Je veux être clair : mon propos ne vise pas le fait que l’école soit fermée cette journée-là. Il cible plutôt le choix de ne pas accompagner les élèves au moment de l’éclipse.
Je ne suis pas gestionnaire scolaire. Je ne suis pas confronté aux défis d’organisation et de planification de cette situation particulière, créée par une éclipse solaire au beau milieu de l’après-midi d’une journée d’école. Mais alors, pourquoi les gestionnaires scolaires des CSS de Saint-Hyacinthe et des Patriotes, nos proches voisins, sont-ils en mesure de prendre la décision de garder les écoles ouvertes pour cet événement?
Dans leurs communications, ces deux centres de services scolaires ne mettent pas l’accent sur les difficultés logistiques, mais plutôt sur l’expérience unique qu’ils souhaitent faire vivre à leurs élèves. Le CSS de Saint-Hyacinthe indique que ses écoles demeureront ouvertes « de manière à permettre aux élèves de vivre une expérience pédagogique mémorable ».
Du côté du CSS des Patriotes, on nous informe qu’afin « de pouvoir assister à ce phénomène historique de façon sécuritaire et saisir cette occasion unique pour partager collectivement un moment d’émerveillement, des activités d’apprentissage seront mises en place dans toutes les écoles. »
Chez nos voisins, bien sûr, il a fallu aménager des aspects logistiques pour assurer la sécurité des élèves en respectant les consignes exigeantes des ministères de l’Éducation et de la Santé et des Services sociaux, modifier sinon carrément annuler le transport scolaire et mobiliser les parents. Mais l’aspect exceptionnel de ce phénomène astronomique et la possibilité de le vivre à l’école, ensemble et dans un contexte d’apprentissage, semblent avoir eu plus d’importance à leurs yeux que les difficultés d’organisation.

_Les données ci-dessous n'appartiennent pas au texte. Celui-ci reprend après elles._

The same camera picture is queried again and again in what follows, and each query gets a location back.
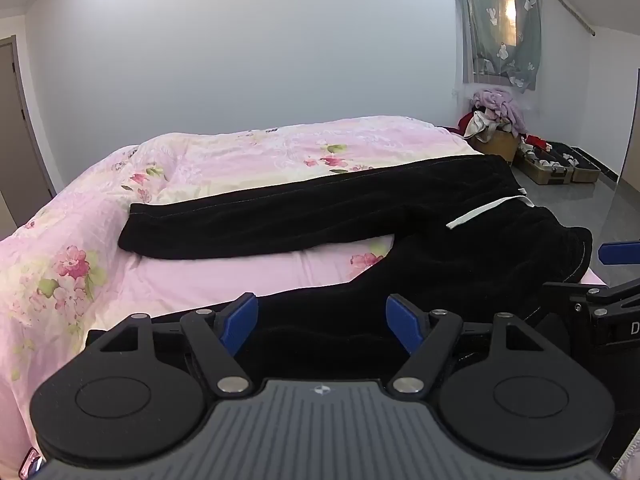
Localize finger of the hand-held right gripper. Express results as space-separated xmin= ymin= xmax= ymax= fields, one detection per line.
xmin=542 ymin=282 xmax=609 ymax=307
xmin=597 ymin=241 xmax=640 ymax=265

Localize black pants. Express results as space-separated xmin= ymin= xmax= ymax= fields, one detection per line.
xmin=117 ymin=154 xmax=594 ymax=383

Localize white cloth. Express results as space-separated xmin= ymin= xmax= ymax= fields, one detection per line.
xmin=610 ymin=429 xmax=640 ymax=480

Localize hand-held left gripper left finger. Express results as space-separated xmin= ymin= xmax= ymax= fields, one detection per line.
xmin=87 ymin=293 xmax=259 ymax=395

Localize open storage case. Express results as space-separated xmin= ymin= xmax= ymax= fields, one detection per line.
xmin=515 ymin=144 xmax=574 ymax=186
xmin=549 ymin=141 xmax=601 ymax=184

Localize pile of clothes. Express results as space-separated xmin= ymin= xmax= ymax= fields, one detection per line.
xmin=457 ymin=87 xmax=529 ymax=144

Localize pink phone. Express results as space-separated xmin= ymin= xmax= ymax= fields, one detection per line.
xmin=17 ymin=447 xmax=44 ymax=479

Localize grey floral curtain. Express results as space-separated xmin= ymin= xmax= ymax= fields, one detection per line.
xmin=451 ymin=0 xmax=544 ymax=94

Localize grey door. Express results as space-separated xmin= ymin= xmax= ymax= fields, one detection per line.
xmin=0 ymin=35 xmax=57 ymax=242

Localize cardboard box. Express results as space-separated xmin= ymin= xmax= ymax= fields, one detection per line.
xmin=471 ymin=129 xmax=519 ymax=164

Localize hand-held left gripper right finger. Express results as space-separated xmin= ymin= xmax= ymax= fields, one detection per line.
xmin=385 ymin=294 xmax=553 ymax=395

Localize pink floral bed blanket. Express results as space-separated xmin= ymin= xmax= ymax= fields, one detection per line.
xmin=0 ymin=115 xmax=608 ymax=480

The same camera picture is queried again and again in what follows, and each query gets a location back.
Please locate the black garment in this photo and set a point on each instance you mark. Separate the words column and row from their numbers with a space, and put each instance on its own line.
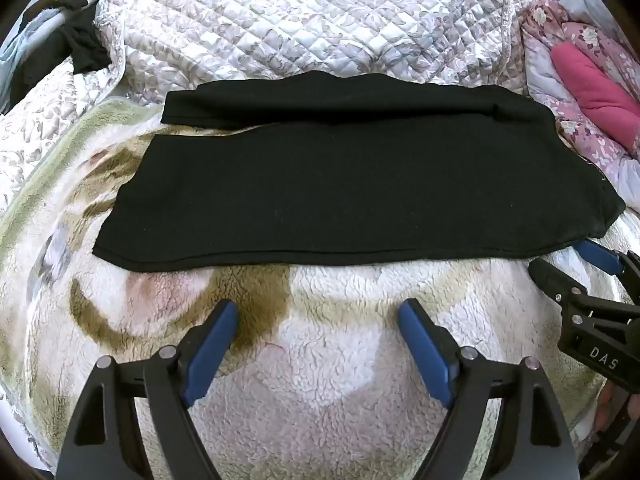
column 82, row 42

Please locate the light blue cloth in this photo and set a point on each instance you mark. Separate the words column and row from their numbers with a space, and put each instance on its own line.
column 20, row 55

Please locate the cream floral fleece blanket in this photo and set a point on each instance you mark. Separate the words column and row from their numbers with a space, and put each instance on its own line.
column 325, row 360

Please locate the pink floral quilt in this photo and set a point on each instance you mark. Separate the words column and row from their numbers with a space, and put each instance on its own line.
column 590, row 40

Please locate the person's right hand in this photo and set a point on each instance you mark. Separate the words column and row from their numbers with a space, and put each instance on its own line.
column 609, row 402

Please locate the black pants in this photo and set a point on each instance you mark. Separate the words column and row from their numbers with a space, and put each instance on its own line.
column 350, row 185

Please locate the quilted beige bedspread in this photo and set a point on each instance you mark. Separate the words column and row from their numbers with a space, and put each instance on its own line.
column 300, row 20

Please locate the pink pillow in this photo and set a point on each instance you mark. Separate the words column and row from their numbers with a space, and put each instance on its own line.
column 595, row 85

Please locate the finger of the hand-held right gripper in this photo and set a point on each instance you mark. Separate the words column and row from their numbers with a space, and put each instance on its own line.
column 597, row 256
column 555, row 280

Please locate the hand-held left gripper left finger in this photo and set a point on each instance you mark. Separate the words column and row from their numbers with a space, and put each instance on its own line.
column 215, row 350

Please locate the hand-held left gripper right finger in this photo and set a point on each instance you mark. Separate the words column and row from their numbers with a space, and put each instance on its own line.
column 425, row 350

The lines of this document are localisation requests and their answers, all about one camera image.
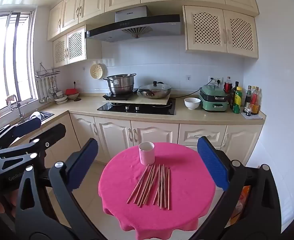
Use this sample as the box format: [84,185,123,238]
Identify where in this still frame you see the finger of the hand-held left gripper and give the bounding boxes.
[0,117,42,153]
[0,123,67,177]

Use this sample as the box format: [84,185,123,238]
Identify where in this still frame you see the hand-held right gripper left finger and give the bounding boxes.
[16,138,99,240]

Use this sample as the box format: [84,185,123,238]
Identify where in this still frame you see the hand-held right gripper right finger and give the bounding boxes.
[187,136,281,240]

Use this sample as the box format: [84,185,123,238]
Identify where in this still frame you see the bundle of wooden chopsticks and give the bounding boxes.
[126,164,170,210]

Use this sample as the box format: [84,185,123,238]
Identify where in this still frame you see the pink cup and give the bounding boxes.
[139,142,155,166]

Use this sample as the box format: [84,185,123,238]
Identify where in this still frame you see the steel sink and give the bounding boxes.
[24,110,55,123]

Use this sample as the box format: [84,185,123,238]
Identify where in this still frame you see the metal faucet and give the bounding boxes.
[6,94,25,123]

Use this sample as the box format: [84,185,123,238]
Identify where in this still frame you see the pink tablecloth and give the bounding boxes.
[98,142,216,240]

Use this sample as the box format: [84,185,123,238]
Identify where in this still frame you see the stack of white bowls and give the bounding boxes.
[54,91,69,104]

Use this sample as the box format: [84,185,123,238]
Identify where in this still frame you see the hanging utensil rack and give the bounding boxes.
[38,76,59,103]

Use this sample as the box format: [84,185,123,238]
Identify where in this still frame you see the orange packaging bag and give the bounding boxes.
[230,185,252,225]

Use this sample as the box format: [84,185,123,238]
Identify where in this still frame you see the beige kitchen countertop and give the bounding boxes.
[0,94,267,130]

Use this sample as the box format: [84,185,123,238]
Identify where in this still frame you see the green electric grill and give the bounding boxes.
[199,84,230,112]

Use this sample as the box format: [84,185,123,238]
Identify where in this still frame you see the white bowl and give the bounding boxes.
[184,97,201,110]

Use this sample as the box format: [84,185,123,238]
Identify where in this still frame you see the kitchen window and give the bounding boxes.
[0,10,39,123]

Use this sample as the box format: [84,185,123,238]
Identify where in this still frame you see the cream base cabinets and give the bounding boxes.
[0,113,263,180]

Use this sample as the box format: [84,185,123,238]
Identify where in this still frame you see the black induction cooker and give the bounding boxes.
[102,88,140,100]

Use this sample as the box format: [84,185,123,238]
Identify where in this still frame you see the dark soy sauce bottle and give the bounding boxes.
[243,85,252,113]

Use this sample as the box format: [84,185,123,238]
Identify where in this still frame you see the cream perforated plate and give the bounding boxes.
[90,63,107,80]

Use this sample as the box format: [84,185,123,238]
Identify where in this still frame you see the dark green oil bottle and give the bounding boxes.
[230,81,240,105]

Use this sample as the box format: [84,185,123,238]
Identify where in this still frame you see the red cola bottle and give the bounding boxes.
[224,77,233,94]

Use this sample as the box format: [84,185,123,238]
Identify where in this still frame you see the black gas hob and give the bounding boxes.
[97,97,176,116]

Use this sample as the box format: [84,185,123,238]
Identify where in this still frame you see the stainless steel pot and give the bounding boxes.
[103,73,137,95]

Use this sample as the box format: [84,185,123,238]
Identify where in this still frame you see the steel wok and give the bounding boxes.
[139,86,172,99]

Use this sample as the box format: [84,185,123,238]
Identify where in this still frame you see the cream lattice door cabinet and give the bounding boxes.
[53,25,87,68]
[182,5,259,59]

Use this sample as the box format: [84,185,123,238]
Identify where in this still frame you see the glass wok lid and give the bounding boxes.
[139,81,172,92]

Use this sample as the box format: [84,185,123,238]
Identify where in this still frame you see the black range hood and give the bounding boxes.
[85,6,183,42]

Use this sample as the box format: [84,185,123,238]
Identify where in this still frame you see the metal wall utensil rack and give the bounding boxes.
[34,62,60,78]

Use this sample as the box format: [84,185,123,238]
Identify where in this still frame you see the black power cord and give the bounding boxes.
[170,78,215,98]

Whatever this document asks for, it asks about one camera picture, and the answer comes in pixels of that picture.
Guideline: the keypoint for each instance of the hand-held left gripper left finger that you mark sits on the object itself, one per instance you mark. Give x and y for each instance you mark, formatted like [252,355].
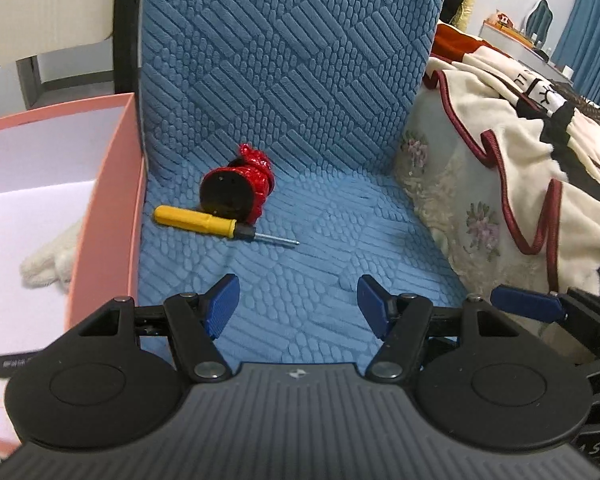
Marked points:
[221,305]

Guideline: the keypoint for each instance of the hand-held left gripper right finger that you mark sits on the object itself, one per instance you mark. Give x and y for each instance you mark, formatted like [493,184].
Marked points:
[375,305]

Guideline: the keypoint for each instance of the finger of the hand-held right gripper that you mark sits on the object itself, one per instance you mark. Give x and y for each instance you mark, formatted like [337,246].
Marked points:
[525,304]

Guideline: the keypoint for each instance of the red and black round toy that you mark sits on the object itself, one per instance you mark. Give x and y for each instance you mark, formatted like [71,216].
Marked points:
[230,192]

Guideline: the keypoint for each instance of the pink cardboard box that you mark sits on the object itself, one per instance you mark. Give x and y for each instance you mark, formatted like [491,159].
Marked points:
[110,185]

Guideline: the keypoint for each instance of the white fluffy hair claw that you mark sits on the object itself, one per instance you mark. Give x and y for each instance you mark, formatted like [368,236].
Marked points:
[55,260]

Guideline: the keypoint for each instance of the black rectangular stick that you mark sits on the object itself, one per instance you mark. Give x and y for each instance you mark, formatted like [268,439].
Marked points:
[15,362]

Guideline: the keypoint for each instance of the floral bed sheet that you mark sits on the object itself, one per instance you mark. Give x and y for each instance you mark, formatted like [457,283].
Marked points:
[460,195]

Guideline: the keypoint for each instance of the printed cream red blanket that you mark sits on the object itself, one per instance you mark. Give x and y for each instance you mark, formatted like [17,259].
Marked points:
[535,110]

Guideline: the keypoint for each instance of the blue quilted chair cushion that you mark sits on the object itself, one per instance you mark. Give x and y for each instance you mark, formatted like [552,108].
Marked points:
[290,60]

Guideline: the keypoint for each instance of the white dresser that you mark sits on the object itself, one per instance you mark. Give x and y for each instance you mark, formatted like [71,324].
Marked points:
[520,40]

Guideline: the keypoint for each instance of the teal chair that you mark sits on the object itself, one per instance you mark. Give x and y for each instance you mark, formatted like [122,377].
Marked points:
[537,20]

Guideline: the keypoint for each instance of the orange box with toy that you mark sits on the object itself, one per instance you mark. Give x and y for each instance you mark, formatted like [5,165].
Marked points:
[502,20]

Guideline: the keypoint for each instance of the blue curtain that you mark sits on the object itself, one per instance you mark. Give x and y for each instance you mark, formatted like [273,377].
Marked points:
[590,25]

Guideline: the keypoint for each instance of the black frame beige chair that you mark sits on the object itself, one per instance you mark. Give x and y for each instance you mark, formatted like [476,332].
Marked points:
[40,0]

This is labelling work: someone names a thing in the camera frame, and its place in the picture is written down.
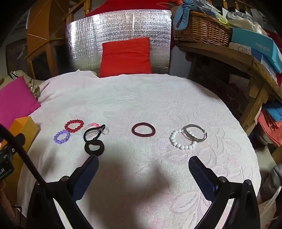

N’est-ce pas la mission de l’école?
Oui, c’est vrai que cette décision me rend triste. Bien au-delà de son aspect spectaculaire, il s’agit d’un phénomène astronomique propice à une sensibilisation à la science. Mettre la priorité sur les difficultés d’organisation plutôt que sur le potentiel d’apprentissage me semble manquer de perspective.
Si on le compare aux deux autres centres de services scolaires voisins, le nôtre compte une grande proportion d’écoles dont l’indice de défavorisation est élevé. Cette situation augmente les défis tant pour les gestionnaires, les enseignants que pour les élèves eux-mêmes et leurs parents. Mais pourquoi est-ce eux, justement, qu’on prive de vivre, en temps réel, une expérience à caractère scientifique dans un contexte scolaire?
Suis-je trop dur? Mes attentes sont-elles trop élevées? Peut-être.
Au Québec, au-delà de l’apprentissage de certaines sciences, nous avons de la difficulté à générer un environnement de culture générale qui comprendrait aussi des aspects de culture scientifique. C’est une faiblesse qui limite notre capacité de citoyens au moment où nous avons des décisions collectives à prendre.
Cette décision du CSS de Sorel-Tracy ne remet pas en question l’engagement de ses équipes à transmettre à ses élèves le meilleur enseignement possible pour leur réussite. Je leur fais confiance.
Mais je suis triste en constatant cette occasion manquée.